TASK.
Could you return the entire listing below exactly as written?

GIVEN MATERIAL.
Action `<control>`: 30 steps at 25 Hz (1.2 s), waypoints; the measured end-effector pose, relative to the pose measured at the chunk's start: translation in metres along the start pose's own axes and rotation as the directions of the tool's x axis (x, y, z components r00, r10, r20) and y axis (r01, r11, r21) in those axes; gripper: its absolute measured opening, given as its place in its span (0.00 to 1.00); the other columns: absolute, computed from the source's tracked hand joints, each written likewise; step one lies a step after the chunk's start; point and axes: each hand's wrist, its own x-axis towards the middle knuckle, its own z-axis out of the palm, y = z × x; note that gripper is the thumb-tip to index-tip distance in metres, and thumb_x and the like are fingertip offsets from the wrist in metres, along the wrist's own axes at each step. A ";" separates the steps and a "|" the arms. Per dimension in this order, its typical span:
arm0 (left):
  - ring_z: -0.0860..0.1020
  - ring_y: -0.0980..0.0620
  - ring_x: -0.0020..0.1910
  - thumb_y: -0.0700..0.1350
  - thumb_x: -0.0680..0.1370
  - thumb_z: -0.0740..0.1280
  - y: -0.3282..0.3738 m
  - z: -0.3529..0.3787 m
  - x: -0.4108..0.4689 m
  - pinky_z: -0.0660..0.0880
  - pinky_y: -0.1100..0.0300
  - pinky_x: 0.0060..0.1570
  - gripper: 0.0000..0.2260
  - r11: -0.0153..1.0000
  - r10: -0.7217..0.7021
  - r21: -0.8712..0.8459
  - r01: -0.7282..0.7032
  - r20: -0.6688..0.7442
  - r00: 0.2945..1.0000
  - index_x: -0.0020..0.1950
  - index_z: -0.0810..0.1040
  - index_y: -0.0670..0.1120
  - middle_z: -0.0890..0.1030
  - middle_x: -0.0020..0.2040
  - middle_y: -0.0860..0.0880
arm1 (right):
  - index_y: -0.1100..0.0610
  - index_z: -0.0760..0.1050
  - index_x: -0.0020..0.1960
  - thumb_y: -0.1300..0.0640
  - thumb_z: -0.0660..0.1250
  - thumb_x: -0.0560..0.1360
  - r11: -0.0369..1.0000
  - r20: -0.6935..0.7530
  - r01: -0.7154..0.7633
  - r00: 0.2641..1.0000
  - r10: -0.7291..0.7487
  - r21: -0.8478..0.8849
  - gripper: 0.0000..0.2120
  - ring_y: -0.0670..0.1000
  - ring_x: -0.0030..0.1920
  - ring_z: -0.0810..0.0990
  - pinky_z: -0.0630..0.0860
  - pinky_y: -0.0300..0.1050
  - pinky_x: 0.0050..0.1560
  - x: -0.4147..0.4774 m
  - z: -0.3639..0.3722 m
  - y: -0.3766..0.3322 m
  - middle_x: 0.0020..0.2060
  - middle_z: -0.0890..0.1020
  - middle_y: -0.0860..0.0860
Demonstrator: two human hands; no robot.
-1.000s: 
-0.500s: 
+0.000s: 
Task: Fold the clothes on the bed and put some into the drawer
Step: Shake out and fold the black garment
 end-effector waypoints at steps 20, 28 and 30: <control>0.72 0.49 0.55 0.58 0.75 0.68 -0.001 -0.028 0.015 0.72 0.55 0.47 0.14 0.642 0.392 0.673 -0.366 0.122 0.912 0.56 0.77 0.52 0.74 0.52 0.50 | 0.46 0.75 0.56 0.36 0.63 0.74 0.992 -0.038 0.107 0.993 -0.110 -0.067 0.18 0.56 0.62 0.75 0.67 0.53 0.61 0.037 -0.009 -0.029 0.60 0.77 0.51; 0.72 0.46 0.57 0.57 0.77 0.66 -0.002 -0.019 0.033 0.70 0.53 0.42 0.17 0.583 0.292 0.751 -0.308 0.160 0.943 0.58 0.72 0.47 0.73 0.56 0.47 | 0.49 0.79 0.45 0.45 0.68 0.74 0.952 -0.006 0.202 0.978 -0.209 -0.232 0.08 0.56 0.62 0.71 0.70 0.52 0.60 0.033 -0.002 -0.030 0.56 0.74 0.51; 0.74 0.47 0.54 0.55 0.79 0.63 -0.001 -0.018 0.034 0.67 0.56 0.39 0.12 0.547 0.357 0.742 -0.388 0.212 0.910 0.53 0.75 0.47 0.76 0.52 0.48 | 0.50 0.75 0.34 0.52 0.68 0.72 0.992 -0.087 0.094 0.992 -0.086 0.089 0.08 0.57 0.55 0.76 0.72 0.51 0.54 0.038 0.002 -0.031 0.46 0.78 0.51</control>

ANSWER TO THE EXERCISE.
Action `<control>`: 30 steps at 25 Hz (1.2 s), waypoints; the measured end-effector pose, relative to the pose measured at the chunk's start: translation in metres along the start pose's own axes and rotation as the directions of the tool's x axis (x, y, z components r00, r10, r20) and y axis (r01, r11, r21) in those axes; gripper: its absolute measured opening, given as its place in its span (0.00 to 1.00); the other columns: absolute, computed from the source's tracked hand joints, each written likewise; step one lies a step after the chunk's start; point and axes: each hand's wrist, its own x-axis towards the middle knuckle, its own z-axis out of the palm, y = z × x; note that gripper is the thumb-tip to index-tip distance in metres, and thumb_x and the like are fingertip offsets from the wrist in metres, along the wrist's own axes at each step. A ";" separates the steps and a "|" the arms. Per dimension in this order, its typical span:
arm0 (left):
  - ring_z: -0.0860..0.1020
  - ring_y: -0.0980..0.0620
  - ring_x: -0.0020..0.1910
  - thumb_y: -0.0700..0.1350
  - thumb_x: -0.0680..0.1370
  - thumb_z: -0.0740..0.1280
  - y: -0.3282..0.3738 m
  - z: -0.3529..0.3787 m
  - x: -0.4108..0.4689 m
  - pinky_z: -0.0660..0.0880
  - pinky_y: -0.1100..0.0300
  - pinky_x: 0.0060..0.1570
  - gripper: 0.0000..0.2260
  - r11: -0.0153..1.0000
  - r10: -0.7217..0.7021
  - r21: -0.8712..0.8459
  - r01: -0.7282..0.7032
  - r20: -0.6688..0.7442
  - r00: 0.2945..1.0000
  - index_x: -0.0020..0.1950
  - index_z: -0.0810..0.1040
  - index_y: -0.0670..0.1120
  - middle_z: -0.0890..0.1030
  - middle_x: -0.0020..0.2040
  - middle_y: -0.0860..0.0880
arm1 (right):
  - index_y: -0.1100..0.0610
  - index_z: -0.0760..0.1050
  - index_x: -0.0020..0.1960
  - thumb_y: -0.1300..0.0640
  - thumb_z: -0.0660..0.1250
  - thumb_x: -0.0560..0.1360
  - r11: -0.0369..1.0000
  - r20: -0.6935..0.7530
  - r01: -0.7154..0.7633
  - r00: 0.2641..1.0000
  - r10: -0.7291..0.7487
  - r21: -0.8478..0.8849
  - gripper: 0.0000..0.2120
  - ring_y: -0.0670..0.1000
  - ring_x: -0.0030..0.1920
  - ring_z: -0.0810..0.0990
  - pinky_z: -0.0630..0.0860
  - pinky_y: -0.0300..0.1050
  - pinky_x: 0.0050..0.1560
  - x: -0.4147..0.4774 m
  - z: -0.3639..0.3722 m
  - y: -0.3766..0.3322 m
  - middle_x: 0.0020..0.2060
  - middle_z: -0.0890..0.1020
  - middle_y: -0.0860..0.0860
Demonstrator: two human hands; no robot.
-1.000s: 
-0.500s: 
+0.000s: 
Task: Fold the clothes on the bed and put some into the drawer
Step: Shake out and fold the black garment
 end-effector waypoints at steps 20, 28 and 30: <control>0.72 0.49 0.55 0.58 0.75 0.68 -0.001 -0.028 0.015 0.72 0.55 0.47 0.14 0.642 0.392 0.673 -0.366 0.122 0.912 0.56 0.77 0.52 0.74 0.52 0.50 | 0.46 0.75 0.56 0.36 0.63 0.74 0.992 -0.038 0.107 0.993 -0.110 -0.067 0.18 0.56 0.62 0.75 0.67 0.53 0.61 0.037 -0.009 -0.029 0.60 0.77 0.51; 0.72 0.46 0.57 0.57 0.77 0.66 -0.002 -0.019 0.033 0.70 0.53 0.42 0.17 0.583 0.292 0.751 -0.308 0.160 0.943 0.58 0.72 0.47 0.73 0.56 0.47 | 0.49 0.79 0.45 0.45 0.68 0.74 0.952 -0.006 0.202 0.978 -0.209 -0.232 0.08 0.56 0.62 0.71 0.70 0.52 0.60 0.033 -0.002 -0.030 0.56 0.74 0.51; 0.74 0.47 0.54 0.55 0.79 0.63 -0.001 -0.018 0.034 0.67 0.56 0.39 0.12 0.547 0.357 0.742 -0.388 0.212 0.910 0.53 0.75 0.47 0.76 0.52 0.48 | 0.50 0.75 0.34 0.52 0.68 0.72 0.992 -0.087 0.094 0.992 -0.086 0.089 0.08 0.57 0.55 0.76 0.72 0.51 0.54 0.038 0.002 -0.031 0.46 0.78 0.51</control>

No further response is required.